• [Activity]: Which lines in the data below contain the word "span"? Pull each of them out.

• [Recorded data]:
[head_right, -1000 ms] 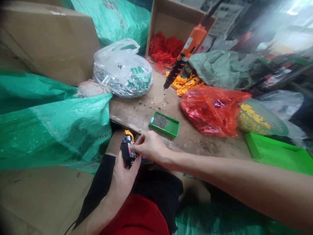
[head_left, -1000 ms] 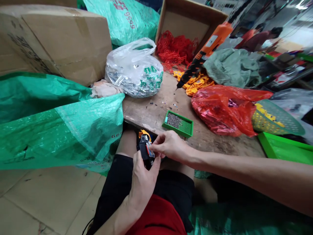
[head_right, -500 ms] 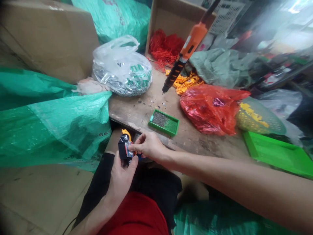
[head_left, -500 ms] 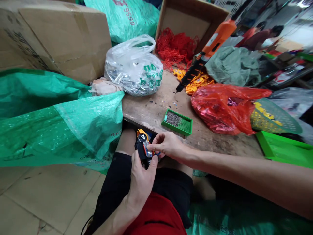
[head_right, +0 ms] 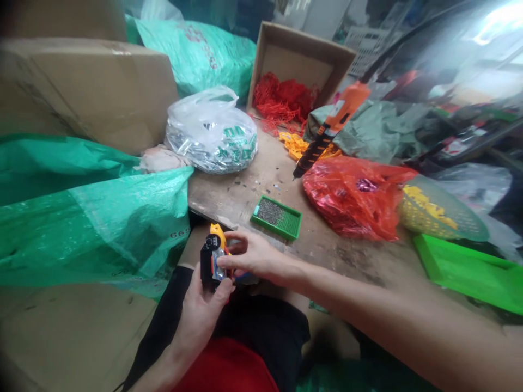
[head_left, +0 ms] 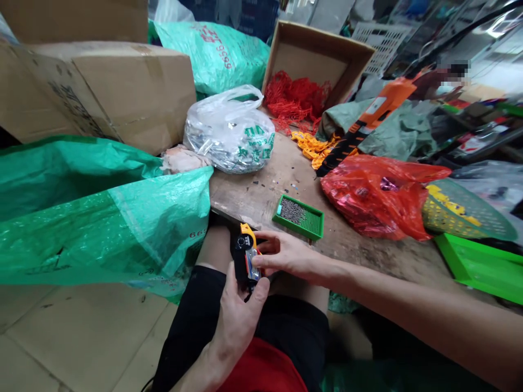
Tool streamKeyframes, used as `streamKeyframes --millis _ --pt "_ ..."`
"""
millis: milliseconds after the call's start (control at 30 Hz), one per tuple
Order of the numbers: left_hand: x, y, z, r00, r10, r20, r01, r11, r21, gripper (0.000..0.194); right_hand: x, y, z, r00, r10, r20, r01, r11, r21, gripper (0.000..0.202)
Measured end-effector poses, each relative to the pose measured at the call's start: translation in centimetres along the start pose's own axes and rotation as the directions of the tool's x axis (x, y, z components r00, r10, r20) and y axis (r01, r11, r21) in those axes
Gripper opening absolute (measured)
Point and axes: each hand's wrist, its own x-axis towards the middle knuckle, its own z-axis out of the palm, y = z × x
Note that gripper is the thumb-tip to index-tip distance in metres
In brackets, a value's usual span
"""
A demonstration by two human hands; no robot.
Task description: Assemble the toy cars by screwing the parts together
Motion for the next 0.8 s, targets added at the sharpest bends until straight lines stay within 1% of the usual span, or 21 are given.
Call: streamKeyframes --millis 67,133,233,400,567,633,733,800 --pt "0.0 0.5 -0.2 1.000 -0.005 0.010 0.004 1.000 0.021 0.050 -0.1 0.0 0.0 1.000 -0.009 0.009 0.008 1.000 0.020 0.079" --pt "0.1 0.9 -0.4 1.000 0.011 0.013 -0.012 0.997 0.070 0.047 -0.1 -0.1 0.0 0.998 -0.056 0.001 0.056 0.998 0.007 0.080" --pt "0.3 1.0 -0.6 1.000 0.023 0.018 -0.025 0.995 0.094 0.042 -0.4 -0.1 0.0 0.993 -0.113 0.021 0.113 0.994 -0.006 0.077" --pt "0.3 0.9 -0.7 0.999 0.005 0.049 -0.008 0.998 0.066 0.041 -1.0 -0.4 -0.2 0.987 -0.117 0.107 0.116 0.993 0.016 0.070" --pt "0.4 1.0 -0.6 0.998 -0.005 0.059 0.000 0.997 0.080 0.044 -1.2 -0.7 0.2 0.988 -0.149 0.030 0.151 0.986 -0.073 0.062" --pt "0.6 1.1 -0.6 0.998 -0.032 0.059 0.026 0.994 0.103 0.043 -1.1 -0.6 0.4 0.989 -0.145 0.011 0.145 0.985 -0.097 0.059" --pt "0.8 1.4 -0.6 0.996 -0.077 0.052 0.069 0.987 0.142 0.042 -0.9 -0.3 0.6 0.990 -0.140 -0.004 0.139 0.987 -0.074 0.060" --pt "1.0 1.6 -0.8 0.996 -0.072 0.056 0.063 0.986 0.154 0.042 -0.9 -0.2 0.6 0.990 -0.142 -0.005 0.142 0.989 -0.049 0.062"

• [Reply]:
In brackets, a value's usual span
Motion for the next 0.8 s, targets added at the sharpest bends until straight lines stay within 1% of the usual span, or 21 are given.

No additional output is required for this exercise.